Hybrid Organic Solar Cells

Hybrid Organic Solar Cells

Developing a sustainable organic hybrid solar cell has long been an active goal of many researchers. While some attempts have been successful in the past only recent developments have enabled organic hybrids to sustain themselves for extended periods of time – with new developments allowing the cells to remain active for up to 8 months instead of a few short hours that have been standard up till now.

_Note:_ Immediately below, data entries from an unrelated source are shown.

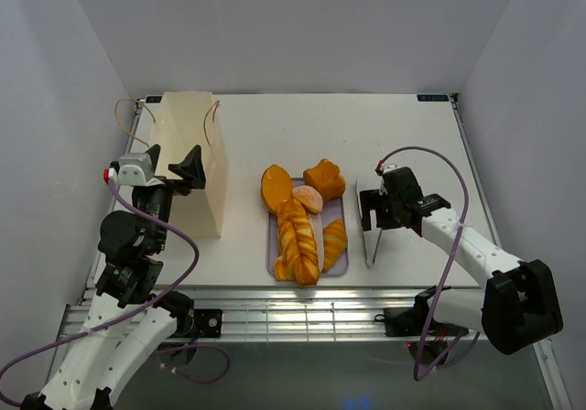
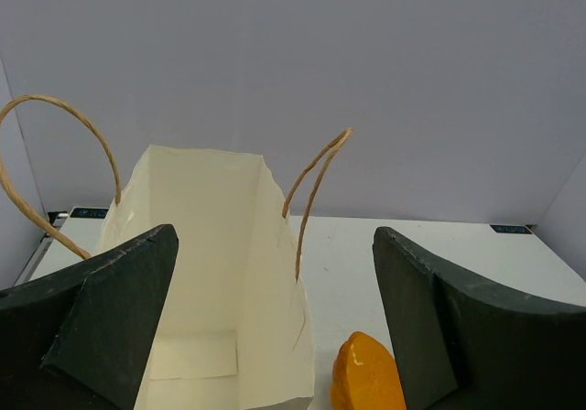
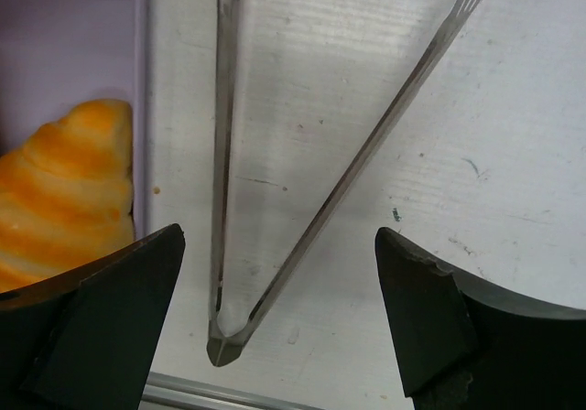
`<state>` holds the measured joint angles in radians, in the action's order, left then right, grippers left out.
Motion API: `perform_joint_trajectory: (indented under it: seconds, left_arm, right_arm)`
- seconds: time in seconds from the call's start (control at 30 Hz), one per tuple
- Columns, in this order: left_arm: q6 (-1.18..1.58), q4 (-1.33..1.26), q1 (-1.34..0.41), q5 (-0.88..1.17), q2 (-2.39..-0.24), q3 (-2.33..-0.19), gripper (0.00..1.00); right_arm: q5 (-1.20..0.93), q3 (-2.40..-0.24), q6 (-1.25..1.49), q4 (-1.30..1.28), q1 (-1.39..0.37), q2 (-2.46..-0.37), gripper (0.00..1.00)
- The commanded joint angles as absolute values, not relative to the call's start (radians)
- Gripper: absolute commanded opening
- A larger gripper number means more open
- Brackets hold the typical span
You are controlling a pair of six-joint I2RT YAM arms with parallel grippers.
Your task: Place the fake bread into the paper bag
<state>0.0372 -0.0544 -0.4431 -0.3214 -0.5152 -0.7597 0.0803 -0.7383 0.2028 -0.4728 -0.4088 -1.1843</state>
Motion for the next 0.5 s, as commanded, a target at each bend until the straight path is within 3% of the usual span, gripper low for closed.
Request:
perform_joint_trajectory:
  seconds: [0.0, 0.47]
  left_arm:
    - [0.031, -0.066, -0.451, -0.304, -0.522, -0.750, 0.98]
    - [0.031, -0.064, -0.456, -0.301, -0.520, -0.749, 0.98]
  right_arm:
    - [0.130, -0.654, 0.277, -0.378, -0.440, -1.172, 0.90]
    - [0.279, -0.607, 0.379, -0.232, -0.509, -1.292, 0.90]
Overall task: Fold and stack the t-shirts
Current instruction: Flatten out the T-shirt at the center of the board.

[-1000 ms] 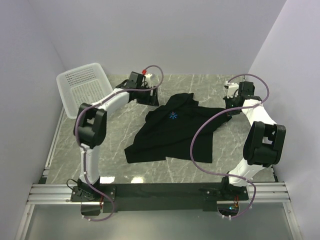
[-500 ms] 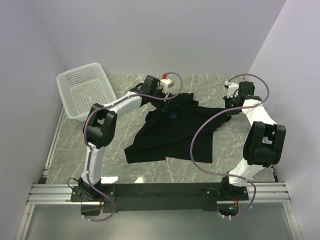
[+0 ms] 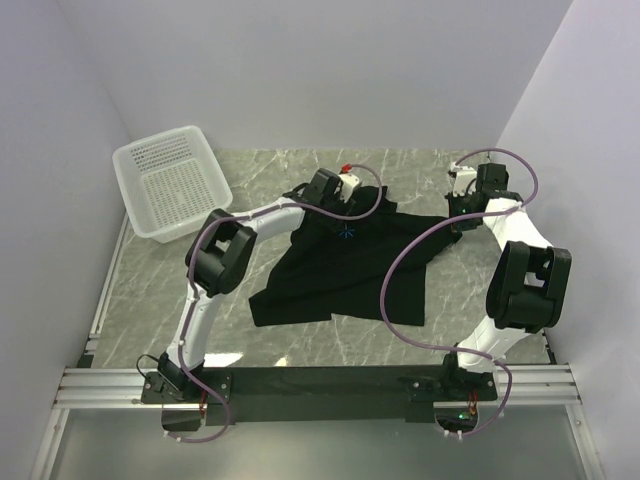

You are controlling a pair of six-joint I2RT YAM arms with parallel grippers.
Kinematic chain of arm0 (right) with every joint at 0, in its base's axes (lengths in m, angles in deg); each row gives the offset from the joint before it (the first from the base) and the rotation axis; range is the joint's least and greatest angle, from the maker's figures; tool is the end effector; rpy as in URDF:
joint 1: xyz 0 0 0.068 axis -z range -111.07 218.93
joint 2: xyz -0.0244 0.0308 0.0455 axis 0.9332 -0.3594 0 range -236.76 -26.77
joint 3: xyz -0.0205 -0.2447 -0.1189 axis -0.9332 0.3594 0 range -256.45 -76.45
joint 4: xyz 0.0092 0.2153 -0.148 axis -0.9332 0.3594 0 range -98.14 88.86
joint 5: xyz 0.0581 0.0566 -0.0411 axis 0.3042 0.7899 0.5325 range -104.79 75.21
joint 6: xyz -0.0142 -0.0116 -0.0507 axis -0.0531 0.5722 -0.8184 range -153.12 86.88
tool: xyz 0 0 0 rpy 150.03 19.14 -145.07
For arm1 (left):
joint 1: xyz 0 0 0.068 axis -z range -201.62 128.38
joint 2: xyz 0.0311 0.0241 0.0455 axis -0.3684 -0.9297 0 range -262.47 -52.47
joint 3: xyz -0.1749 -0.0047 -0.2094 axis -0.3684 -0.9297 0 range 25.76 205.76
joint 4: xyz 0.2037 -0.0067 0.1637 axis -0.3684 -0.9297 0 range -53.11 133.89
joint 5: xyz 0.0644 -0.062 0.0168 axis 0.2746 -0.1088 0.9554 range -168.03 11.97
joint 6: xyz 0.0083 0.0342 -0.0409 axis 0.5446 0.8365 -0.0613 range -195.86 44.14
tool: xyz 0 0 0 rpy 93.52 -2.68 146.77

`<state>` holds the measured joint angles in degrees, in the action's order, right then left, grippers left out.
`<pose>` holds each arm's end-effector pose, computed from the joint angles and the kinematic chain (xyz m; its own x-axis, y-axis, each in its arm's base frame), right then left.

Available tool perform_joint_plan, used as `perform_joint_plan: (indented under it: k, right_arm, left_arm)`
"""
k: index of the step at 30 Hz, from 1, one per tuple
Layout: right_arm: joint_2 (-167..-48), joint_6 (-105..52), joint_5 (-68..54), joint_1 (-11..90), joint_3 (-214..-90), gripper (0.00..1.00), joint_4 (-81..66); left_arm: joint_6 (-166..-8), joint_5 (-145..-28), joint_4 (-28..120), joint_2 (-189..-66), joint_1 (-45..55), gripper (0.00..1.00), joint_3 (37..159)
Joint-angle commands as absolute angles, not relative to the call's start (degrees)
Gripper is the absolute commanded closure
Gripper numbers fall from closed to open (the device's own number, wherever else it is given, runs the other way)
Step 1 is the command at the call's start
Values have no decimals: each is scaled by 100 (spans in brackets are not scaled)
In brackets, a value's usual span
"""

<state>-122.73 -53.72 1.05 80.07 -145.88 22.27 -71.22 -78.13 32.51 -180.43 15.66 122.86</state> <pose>0.3477 -0.0586 0.2295 -0.7838 -0.1906 -0.5910 -0.2521 0.9674 0.0223 0.4015 -0.3058 0.1738 -0.4841 0.4701 -0.7380 0.6480 0.7594 0.0587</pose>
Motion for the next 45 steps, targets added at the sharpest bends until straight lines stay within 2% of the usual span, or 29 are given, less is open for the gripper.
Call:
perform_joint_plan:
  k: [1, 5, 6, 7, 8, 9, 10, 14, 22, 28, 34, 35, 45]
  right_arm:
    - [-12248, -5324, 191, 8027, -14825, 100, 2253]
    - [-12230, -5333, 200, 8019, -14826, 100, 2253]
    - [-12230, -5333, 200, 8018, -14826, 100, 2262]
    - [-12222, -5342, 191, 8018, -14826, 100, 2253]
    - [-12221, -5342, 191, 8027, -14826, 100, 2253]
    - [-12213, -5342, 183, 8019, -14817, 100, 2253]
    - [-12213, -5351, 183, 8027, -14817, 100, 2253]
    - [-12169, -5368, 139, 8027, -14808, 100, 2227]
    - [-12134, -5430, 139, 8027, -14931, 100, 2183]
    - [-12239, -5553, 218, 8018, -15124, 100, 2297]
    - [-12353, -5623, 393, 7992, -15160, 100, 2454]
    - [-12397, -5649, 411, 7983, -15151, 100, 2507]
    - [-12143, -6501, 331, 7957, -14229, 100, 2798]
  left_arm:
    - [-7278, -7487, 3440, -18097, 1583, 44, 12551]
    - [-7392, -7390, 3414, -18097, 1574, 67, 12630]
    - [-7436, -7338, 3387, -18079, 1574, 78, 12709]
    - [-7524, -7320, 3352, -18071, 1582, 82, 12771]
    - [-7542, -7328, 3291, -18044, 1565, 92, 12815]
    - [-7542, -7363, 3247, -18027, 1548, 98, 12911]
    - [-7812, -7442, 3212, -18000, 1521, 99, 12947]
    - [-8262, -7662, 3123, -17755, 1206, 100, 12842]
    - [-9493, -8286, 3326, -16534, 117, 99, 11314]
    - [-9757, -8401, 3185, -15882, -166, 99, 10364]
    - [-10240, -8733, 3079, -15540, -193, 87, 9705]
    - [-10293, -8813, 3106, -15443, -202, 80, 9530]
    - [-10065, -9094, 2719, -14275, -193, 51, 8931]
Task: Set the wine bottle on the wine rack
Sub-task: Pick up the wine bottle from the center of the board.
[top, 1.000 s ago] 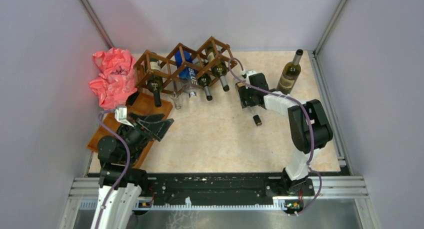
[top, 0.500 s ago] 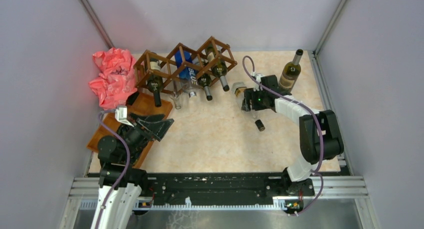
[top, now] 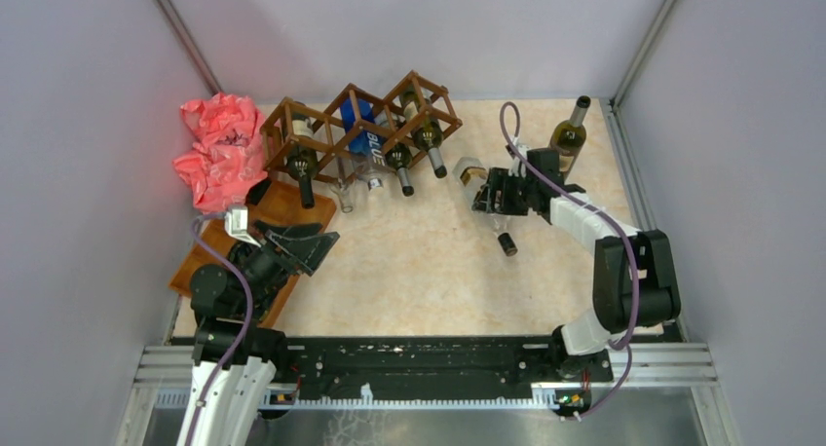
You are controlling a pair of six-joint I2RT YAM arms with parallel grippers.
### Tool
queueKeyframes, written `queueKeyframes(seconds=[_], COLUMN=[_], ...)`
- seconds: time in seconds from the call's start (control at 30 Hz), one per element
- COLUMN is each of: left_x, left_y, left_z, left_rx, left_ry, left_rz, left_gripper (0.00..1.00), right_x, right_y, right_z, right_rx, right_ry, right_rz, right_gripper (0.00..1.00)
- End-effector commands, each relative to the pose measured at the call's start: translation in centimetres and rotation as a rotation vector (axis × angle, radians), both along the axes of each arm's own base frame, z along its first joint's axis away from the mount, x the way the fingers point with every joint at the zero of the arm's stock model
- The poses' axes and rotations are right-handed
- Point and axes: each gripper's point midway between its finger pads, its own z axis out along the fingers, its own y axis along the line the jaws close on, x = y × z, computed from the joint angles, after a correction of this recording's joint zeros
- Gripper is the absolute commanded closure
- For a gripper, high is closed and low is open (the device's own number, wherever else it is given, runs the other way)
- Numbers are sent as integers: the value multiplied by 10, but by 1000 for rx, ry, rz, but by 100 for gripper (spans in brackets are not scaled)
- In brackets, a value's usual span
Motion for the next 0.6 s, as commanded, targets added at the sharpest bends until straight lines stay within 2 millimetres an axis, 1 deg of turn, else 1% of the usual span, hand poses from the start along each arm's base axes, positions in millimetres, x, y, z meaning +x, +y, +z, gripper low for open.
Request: queueKeyframes(seconds=[0.0, 0.13, 0.2, 0.33, 0.57], left_x=[-6, -6, -5, -5, -4], left_y=[-2, -4, -5, -7, -11], left_z=[17, 17, 18, 19, 15], left_rx=[-14, -19, -22, -24, -29], left_ry=[-46, -44, -45, -44, -20], left_rz=[-26, -39, -47, -59, -89], left_gripper=[1, 1, 1, 1, 1], right_x=[26, 23, 25, 24, 22], right_y=[15, 12, 11, 8, 3], right_z=[80, 86, 94, 103, 112], right_rx=[164, 202, 220, 247, 306], right_ry=[-251, -244, -272, -293, -301], right_rz=[33, 23, 21, 15, 3], right_gripper=[100, 100, 100, 100, 100])
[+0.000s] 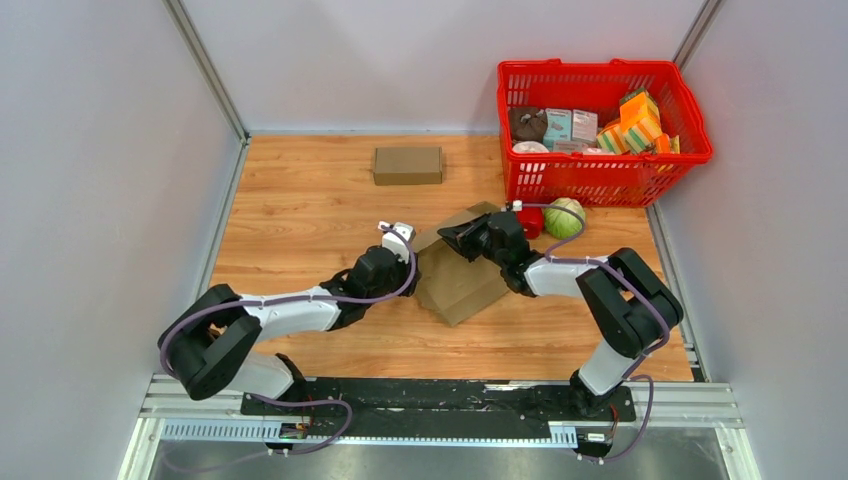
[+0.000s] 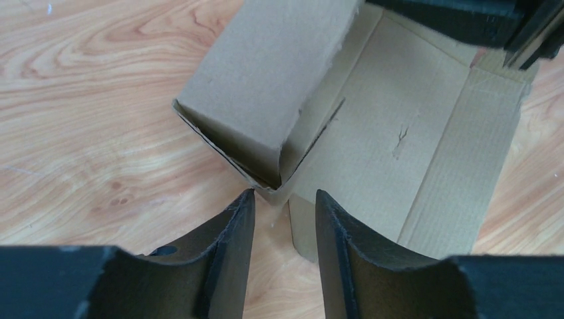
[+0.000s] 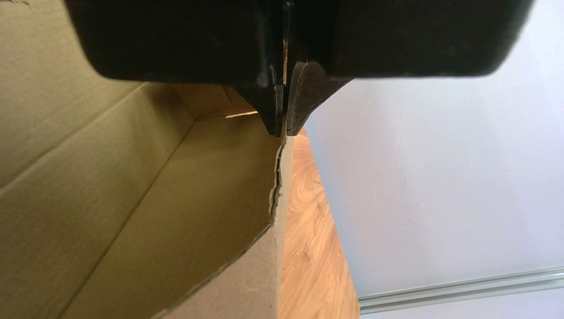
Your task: Fold the paper box
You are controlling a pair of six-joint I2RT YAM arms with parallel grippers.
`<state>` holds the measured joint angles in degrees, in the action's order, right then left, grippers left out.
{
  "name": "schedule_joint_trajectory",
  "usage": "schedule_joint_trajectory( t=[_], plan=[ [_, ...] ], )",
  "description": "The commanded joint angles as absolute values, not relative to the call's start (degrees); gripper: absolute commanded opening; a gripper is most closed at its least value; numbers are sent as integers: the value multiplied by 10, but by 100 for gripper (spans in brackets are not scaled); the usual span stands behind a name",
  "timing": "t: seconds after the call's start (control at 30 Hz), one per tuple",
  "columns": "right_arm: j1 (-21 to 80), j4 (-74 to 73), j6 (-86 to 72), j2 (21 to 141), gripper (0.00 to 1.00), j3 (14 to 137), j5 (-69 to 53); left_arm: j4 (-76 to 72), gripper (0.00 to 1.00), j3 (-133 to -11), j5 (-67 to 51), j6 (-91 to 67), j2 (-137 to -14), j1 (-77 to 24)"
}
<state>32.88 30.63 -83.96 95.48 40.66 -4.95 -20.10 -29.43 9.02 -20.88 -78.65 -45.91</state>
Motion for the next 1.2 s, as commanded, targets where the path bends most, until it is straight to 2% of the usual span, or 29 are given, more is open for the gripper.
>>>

The benefits of this are primarily twofold: the development of a sustainably hybrid means that solar cells can be produced for considerably less investment than standard photovoltaic silicon-based cells currently can due to the need to no longer rely upon highly processed and refined silicon, while at the same time they can ensure high energy conversion ratios that cannot be normally realized with pure synthetic processes. The reason for this higher energy conversion ratio lies in an organic cell’s natural ability to quickly and effectively transfer energy from one location to another through the use of quantum transfer pathways, meaning energy first determines the most efficient path possible to travel down before proceeding – thus meaning energy moving from one point to another with 99% efficiency (whereas current high-efficiency silicon-based photovoltaic cells can only maintain roughly 40 to 45% efficiency ratios at their peak performance).

The recent hybrid organic solar cells being produced and explored have been developed by a joint effort between the National Institute for Nanotechnology (NINT) and the University of Alberta and are a combination of a plastic housing with an energy transfer system embedded in a chemical coating to allow for the organic material contained within the sheet to transmit excess energy for usage. By utilizing an advanced polymer coating the initial prototype solar cell developed by the Alberta-NINT team was able to operate continuously at high capacity for over 8 months as of its announcement at Advanced Functional Material conference held on June 22 of this year, however the cell was unfortunately damaged in transit after the announcement and failed to continue functioning beyond the 8-month straight run.

This means that the cells may actually operate well over the record-setting 8-month period thus far, with a potential to operate either indefinitely or virtually indefinitely given the proper circumstances. If perfected to ensure greater hardship and replicated on a mass level (something that should be relatively inexpensive to do given the processes involved) this could mean a revolution within the solar cell industry, providing cheap, effective and highly portable solar energy generators worldwide.